All the data should be transcribed exactly, with every line kept.

- [Dataset excerpt]
§ §

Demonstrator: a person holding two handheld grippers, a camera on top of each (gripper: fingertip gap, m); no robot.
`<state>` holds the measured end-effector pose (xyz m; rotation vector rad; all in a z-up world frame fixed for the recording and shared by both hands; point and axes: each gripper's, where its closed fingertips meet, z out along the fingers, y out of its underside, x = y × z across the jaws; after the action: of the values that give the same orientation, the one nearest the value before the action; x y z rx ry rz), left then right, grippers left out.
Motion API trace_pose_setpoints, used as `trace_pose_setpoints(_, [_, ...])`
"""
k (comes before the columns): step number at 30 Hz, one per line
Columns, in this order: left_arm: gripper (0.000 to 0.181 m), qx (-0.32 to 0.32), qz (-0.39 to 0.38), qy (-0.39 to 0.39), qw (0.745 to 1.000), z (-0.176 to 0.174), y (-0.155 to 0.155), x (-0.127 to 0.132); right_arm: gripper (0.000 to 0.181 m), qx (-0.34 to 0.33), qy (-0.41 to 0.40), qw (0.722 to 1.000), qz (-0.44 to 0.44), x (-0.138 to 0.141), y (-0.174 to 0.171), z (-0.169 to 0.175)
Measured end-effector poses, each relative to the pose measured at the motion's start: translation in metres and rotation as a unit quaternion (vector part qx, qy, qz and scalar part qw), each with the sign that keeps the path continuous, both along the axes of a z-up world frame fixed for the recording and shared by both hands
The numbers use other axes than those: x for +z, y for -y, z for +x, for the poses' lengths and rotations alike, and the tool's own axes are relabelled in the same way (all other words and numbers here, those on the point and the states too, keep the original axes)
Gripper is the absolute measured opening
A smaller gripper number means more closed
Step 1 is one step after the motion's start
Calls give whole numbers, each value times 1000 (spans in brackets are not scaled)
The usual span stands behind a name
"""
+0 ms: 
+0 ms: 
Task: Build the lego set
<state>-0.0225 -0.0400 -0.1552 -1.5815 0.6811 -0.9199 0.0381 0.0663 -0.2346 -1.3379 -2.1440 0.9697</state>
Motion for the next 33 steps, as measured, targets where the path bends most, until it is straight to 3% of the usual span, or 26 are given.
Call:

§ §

- [Solution]
Demonstrator: a person holding two handheld grippers, a camera on top of each (gripper: fingertip gap, m); no robot.
`<state>` holds the measured end-effector pose (xyz m; rotation vector rad; all in a z-up world frame fixed for the recording and shared by both hands; point and axes: each gripper's, where its closed fingertips meet, z out along the fingers, y out of its underside, x = y × z across the jaws; after the action: of the values that give the same orientation, the one nearest the value before the action; x y z rx ry rz), left then right, grippers left out.
Motion API trace_pose_setpoints, used as `trace_pose_setpoints(_, [_, ...])`
"""
k (comes before the columns): step number at 30 Hz, one per line
Columns, in this order: left_arm: gripper (0.000 to 0.181 m), qx (-0.32 to 0.32), qz (-0.39 to 0.38), qy (-0.39 to 0.39), qw (0.745 to 1.000), z (-0.176 to 0.174), y (-0.155 to 0.155), x (-0.127 to 0.132); right_arm: gripper (0.000 to 0.181 m), qx (-0.34 to 0.33), qy (-0.41 to 0.40), qw (0.722 to 1.000), qz (-0.44 to 0.44), x (-0.138 to 0.141), y (-0.174 to 0.171), z (-0.169 to 0.175)
Measured end-effector poses, each relative to the pose measured at the motion's start: translation in metres and rotation as a unit quaternion (vector part qx, qy, qz and scalar part qw), each with the sign that keeps the path continuous, both along the axes of a z-up world frame fixed for the recording and shared by both hands
The numbers use other axes than those: x for +z, y for -y, z for +x, for the poses' lengths and rotations alike, and the tool's own axes are relabelled in the same way (all other words and numbers here, those on the point and the states too, keep the original axes)
Gripper is the absolute measured opening
A smaller gripper number means more closed
Step 1 is one step after the motion's start
Calls give whole numbers, each value times 1000 (spans in brackets are not scaled)
The usual span stands behind a name
"""
+0 ms: 
+0 ms: 
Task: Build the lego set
<state>-0.0225 -0.0400 -0.1552 -1.5815 0.6811 -0.9199 0.0381 0.0663 -0.2346 -1.3379 -2.1440 0.9697</state>
Motion for the next 33 steps, as measured, targets where the path bends most, until it is straight to 3% of the usual span, or 26 are given.
Call:

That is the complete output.